Who’s Peeping?

Who’s Peeping?

The end of March, first of April is an exciting time outside. Most movies exaggerate real life, but this time of year really is like that scene from Bambi. Happy, singing, smiling. Even the plants seem to be smiling.

While the Black Bear is emerging from her forest den, hopefully with adorable cubs, the Northern Spring Peeper is lighting up the wetlands and lake edges. These tiny frogs are a sure sign the cold weather has broke. Spring peepers are true hibernators. They have this amazing feature allowing them to survive freezing temperatures through the winter months. Glycerol is their “anti-freeze” which is produced in their tissues and coats their cells, thus protecting them from freezing. Also, peepers burrow in mud or under leaves to protect them from the elements and keep their skin looking good. When temperatures warm to above 40 degrees Fahrenheit, the frogs thaw and return to the land of those that begrudgingly made it through winter without sleeping the whole time. Around here, the time for emergence is early spring. In the southern reaches of their range (northern Georgia), they emerge as early as January.

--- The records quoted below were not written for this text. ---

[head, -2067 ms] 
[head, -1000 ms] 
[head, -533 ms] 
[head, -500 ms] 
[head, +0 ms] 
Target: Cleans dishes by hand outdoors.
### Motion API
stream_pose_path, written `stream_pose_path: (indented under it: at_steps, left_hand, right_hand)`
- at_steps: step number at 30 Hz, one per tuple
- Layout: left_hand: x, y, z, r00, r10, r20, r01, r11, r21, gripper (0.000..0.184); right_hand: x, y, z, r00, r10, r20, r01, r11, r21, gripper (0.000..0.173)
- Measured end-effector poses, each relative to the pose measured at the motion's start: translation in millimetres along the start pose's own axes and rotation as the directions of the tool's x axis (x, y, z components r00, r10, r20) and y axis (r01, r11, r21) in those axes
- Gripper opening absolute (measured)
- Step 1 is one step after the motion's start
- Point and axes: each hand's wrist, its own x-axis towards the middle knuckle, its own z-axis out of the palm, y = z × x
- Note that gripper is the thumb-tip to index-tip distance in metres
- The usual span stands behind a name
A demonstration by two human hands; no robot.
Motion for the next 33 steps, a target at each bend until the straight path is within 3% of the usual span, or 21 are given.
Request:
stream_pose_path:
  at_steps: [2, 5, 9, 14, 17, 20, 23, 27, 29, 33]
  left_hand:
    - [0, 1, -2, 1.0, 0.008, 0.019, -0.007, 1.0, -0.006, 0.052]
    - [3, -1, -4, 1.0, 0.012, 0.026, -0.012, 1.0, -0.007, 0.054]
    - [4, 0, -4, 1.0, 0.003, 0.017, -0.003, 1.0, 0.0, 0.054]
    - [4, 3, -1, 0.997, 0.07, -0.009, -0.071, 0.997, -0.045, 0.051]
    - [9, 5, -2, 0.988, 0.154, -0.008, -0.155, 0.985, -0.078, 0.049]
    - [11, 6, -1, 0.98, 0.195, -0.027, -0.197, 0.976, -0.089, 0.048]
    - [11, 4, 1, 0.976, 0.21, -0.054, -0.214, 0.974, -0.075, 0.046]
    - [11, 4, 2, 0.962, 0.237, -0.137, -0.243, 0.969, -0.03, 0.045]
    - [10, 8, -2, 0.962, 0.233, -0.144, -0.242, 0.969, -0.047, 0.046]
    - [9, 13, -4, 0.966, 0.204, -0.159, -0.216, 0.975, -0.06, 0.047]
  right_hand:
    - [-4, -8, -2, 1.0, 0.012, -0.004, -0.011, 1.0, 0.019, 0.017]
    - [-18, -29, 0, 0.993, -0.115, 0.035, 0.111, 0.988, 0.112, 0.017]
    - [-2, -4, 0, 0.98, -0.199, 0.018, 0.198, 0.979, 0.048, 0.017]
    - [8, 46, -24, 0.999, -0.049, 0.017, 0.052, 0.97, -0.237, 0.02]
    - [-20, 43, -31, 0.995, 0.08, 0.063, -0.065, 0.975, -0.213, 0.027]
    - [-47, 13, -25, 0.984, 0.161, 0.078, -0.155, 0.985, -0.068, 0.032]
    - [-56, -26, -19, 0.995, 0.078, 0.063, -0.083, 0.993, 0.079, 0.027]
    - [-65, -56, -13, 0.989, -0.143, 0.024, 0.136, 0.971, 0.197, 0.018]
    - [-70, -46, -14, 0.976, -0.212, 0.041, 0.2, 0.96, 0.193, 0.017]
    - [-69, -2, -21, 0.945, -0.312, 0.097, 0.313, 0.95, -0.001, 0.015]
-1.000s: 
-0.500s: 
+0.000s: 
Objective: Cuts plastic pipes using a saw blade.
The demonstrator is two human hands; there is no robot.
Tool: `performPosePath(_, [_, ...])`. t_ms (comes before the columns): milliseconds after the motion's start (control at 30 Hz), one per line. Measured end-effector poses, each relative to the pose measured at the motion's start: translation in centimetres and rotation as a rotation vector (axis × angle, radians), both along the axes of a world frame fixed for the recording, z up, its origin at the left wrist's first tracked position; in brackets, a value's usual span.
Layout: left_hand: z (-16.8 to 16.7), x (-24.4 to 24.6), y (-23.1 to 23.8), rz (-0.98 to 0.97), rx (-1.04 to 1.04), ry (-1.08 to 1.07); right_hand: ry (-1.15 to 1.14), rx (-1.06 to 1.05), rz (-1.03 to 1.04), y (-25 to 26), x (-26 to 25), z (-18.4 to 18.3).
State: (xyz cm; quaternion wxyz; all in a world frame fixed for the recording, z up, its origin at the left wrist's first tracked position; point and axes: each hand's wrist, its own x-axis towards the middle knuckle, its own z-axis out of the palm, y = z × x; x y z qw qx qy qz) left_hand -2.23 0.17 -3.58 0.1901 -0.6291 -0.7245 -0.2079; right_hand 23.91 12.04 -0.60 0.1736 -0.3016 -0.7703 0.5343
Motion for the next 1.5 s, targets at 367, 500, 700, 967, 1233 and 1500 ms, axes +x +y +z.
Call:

Ode to the Spring Peeper Frog | The Sound of Spring

Similar to the Spring Song, peepers begin singing their happy song almost as soon as they thaw out. Only male spring peepers sing, or call since it seems birds have the monopoly on “sing,” and they do so to find a mate. The spring peeper call is a high-pitched, short note. They call from about April until the end of June. When many call together it is said they “may be mistaken for the sound of sleigh bells”…until you remember sleighs need at least foot of snow and this isn’t the 1800s. Growing up in this area the sound of spring peepers is quite unmistakable, maybe surprising when first heard in early spring, but a recognizable and welcome evening serenade.

I have never actually seen a spring peeper. I don’t have high hopes of ever seeing one either. First, they are only about 1 inch in length. Second, their coloring is a camouflage matching the dead leaves, bark, and muddy ground where they hang out. Third, they are nocturnal: sleep during the day, up all night, the opposite of my schedule. Your best bet to seeing them is now, though, while they are calling and congregating around ponds–until the end of June. Summer is the time when they’ve already mated, laid eggs, and go back to being solitary creatures.

Female spring peepers lay 700 to 1300 eggs in ponds or vernal pools (large puddles that show up every spring but dry up in the summer). Eggs are usually in clumps and attached to vegetation in the pond. Tad pols will hatch after about two weeks and become adults in anywhere between 45 and 90 days.  These adults will sing for their mates next spring.

One more note–spring peepers, scientific name Pseudacris crucifer, often have a dark X across their back and are sometimes called “the cross-bearer.” Nature is a funny thing. Happy Easter.